The exact history of how the Praline came to be is unknown, but we do know that in the 1600s a French chef named Clement Lassagne created a candy made of sugar and almonds. Chef Lassagne made this candy for the French Marshall and Diplomat Cesar du Plessis-Praslin, and he named it in his honor: a Praline. As French emigrants arrived in New Orleans in the 1700s they brought their family recipes along, and modified them to embrace local ingredients. Local sugarcane replaced the European sugar beets, pecans replaced almonds, and in the early days of our nation both French Creole and African American cooks created new, American versions of this confectionery. These recipes were closely guarded and passed down from generation to generation in many families, including the Bagurs.
In 19th century New Orleans, a street vendor was known as a Vendeuse, a French word pronounced Ven-DOOSE. These were enterprising women who used their skills during the Pre-Civil War slave economy to make and sell goods as extra income to support their families. The New Orleans name for a vendor who specifically sold pralines was Praline Vendeuse, or a Pralinière. Through cooking and commerce, the praline became synonymous with New Orleans, as a delicious candy loved by everyone.

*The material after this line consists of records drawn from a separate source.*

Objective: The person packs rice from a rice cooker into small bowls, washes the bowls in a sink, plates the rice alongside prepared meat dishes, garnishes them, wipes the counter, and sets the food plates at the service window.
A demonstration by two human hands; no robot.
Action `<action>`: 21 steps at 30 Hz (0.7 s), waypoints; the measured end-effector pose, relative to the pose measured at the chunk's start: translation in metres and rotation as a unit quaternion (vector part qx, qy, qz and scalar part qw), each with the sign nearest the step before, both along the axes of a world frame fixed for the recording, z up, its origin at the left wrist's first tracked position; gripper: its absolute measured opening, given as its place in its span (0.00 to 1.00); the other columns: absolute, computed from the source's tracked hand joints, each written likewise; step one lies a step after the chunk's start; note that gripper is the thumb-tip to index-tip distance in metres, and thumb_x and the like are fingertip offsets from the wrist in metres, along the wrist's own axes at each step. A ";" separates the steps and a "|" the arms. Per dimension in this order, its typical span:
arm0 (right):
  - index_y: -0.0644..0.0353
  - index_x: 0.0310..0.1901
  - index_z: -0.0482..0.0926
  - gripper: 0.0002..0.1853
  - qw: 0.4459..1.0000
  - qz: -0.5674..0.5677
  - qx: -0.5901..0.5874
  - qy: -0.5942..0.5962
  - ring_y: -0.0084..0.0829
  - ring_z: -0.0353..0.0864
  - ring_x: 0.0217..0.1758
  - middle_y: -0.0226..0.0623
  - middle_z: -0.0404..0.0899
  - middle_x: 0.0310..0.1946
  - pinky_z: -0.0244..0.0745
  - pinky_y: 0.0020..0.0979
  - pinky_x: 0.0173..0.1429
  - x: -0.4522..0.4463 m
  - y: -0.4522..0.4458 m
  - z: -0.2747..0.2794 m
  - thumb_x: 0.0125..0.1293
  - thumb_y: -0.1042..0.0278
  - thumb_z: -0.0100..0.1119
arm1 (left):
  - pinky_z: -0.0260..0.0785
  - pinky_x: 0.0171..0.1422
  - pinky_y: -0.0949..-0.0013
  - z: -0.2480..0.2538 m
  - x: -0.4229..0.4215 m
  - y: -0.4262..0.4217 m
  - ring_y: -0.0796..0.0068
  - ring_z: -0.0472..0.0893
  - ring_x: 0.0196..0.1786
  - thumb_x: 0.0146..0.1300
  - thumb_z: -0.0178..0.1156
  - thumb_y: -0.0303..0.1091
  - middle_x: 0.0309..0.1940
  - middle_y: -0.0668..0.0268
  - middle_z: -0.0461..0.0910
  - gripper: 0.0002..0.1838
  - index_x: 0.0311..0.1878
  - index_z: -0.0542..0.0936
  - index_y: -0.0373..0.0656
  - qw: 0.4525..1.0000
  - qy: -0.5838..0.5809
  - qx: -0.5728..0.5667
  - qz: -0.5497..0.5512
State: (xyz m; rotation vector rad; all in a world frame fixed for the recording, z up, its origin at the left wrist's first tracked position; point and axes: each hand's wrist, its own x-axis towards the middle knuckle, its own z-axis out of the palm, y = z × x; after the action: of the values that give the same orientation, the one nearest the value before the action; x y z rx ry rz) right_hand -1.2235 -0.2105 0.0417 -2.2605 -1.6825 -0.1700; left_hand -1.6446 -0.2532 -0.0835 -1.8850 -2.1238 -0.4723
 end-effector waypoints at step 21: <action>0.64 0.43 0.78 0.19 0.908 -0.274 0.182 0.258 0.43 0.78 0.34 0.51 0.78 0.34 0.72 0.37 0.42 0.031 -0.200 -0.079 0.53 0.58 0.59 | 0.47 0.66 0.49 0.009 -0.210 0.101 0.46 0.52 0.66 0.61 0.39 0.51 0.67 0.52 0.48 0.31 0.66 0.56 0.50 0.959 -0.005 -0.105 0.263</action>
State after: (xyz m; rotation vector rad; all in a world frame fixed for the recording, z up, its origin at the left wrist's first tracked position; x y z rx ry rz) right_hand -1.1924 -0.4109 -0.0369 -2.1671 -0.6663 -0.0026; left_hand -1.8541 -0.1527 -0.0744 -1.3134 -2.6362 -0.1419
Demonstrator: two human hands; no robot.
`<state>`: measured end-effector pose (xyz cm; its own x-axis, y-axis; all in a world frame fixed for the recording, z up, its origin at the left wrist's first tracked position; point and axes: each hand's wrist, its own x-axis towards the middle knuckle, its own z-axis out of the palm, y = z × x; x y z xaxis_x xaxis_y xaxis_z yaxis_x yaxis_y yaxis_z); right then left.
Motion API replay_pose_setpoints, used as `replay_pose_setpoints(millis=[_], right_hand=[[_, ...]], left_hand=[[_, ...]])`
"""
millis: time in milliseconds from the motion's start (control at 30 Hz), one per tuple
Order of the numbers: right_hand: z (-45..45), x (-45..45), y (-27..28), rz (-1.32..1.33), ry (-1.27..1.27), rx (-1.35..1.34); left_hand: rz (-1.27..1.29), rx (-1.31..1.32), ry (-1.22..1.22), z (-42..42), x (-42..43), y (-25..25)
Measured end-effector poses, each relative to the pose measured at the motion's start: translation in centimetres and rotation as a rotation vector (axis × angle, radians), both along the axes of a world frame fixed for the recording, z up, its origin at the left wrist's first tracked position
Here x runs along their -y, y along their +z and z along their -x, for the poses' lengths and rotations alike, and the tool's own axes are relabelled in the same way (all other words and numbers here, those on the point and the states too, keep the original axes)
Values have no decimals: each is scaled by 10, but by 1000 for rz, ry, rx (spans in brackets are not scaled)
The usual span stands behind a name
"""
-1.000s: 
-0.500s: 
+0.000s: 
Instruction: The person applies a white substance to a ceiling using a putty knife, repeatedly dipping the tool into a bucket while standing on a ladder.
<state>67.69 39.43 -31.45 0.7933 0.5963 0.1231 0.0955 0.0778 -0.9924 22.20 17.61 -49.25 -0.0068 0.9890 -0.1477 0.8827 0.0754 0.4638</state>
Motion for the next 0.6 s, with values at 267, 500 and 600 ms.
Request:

Which is the correct pronunciation of these delicate crispy, creamy treats?
Recipes vary from creamy to chewy to everything in between, and pralines are now known through the South from Dallas to D.C. And few words get pronounced the same in Dallas and D.C.
If you go into the kitchens of New Orleans, you’ll never hear “pray-leen.” But you can call them whatever you wish as long as you say “Aunt Sally’s” first.